Problem to solve: From the data that follows, copy every line holding the string "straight".

Dataset records:
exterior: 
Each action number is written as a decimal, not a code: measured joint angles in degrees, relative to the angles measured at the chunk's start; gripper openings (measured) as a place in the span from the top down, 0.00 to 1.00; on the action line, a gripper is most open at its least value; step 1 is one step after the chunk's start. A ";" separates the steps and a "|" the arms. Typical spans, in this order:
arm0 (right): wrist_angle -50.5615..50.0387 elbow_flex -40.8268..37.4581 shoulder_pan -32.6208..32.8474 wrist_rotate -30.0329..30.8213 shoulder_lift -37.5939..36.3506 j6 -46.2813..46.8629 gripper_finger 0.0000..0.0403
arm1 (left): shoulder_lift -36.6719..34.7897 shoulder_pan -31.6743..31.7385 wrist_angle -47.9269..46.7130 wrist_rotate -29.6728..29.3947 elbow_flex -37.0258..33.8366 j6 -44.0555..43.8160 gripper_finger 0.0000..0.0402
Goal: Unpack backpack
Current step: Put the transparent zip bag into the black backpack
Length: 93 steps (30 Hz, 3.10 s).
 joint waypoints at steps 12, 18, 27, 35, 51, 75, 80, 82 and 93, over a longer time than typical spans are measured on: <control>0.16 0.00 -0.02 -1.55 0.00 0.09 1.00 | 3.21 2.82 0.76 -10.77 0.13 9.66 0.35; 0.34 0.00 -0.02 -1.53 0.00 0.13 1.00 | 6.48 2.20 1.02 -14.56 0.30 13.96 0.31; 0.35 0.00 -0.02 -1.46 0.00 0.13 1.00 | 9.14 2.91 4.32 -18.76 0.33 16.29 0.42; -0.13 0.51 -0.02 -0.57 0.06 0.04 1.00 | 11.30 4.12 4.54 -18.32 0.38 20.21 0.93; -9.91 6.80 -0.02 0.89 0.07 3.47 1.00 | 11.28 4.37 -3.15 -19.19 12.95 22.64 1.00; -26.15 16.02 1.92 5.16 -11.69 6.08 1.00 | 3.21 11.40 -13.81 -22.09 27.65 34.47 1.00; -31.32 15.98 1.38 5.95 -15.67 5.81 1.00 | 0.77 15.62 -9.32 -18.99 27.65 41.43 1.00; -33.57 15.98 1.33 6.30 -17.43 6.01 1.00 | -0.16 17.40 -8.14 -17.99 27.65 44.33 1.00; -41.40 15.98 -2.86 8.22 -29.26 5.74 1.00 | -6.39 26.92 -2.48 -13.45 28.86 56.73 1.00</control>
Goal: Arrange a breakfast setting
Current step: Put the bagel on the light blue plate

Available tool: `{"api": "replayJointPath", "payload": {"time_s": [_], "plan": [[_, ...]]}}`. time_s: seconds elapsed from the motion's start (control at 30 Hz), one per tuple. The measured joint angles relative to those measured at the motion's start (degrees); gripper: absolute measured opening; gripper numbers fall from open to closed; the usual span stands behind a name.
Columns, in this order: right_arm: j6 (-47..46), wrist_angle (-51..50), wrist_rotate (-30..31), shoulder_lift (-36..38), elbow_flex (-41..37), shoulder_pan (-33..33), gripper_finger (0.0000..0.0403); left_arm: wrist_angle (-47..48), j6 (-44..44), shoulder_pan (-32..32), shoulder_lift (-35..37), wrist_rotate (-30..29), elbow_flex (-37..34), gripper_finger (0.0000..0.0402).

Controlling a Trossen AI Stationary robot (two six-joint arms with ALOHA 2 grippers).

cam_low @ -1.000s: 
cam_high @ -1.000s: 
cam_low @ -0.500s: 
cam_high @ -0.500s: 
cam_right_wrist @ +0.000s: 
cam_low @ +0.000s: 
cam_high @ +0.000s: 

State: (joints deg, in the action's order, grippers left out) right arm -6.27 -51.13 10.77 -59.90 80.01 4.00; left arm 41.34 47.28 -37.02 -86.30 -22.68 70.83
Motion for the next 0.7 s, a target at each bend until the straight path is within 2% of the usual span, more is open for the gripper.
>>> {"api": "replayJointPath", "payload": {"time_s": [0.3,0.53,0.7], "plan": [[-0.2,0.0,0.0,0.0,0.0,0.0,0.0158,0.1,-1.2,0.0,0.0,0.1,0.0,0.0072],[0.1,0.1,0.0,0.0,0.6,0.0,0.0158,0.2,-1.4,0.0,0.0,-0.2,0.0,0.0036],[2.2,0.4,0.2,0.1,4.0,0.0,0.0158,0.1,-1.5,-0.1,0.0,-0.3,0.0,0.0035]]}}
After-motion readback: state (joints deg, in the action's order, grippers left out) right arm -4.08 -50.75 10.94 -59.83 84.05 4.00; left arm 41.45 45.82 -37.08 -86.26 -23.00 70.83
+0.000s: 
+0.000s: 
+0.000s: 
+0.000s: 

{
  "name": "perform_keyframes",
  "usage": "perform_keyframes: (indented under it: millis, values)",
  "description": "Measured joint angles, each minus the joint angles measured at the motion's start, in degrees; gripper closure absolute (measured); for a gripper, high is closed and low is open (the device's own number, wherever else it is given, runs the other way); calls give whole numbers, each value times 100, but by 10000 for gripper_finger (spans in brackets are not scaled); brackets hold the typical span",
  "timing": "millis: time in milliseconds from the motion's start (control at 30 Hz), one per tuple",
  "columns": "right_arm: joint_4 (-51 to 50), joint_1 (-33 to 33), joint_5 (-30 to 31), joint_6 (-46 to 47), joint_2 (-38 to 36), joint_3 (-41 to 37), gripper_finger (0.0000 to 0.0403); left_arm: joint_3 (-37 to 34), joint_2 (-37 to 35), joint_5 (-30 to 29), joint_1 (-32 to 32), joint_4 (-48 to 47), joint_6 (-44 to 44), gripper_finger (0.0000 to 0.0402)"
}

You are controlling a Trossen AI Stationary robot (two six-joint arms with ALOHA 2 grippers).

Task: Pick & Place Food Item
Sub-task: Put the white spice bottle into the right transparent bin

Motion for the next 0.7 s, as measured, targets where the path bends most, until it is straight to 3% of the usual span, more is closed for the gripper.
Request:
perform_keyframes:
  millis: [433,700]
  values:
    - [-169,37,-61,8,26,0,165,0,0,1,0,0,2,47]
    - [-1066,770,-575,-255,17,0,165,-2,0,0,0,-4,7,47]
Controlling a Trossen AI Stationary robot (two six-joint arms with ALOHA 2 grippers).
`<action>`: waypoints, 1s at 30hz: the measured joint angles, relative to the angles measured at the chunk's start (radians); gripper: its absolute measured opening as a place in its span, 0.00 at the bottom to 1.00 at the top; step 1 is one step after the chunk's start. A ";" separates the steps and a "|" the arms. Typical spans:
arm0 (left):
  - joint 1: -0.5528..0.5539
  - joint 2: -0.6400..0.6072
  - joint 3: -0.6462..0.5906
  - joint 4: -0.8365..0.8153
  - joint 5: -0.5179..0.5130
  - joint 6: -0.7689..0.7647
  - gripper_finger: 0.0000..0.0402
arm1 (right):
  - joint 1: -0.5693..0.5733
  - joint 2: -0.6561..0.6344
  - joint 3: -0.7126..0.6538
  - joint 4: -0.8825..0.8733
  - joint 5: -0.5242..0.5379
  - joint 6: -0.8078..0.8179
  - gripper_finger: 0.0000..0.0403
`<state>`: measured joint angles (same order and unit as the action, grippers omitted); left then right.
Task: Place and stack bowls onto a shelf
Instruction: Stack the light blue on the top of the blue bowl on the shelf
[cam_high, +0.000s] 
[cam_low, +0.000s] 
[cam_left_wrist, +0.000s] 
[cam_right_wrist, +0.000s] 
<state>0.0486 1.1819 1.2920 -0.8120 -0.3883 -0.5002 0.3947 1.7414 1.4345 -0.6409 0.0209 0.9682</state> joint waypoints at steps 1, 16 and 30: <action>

Exercise response:
Motion for the next 0.7 s, a target at each bend until the straight path is within 2% of the usual span, more is open for the gripper.
Motion for the next 0.7 s, as measured, targets where the path bends most, until it is straight to 3% of the usual span, more is closed for the gripper.

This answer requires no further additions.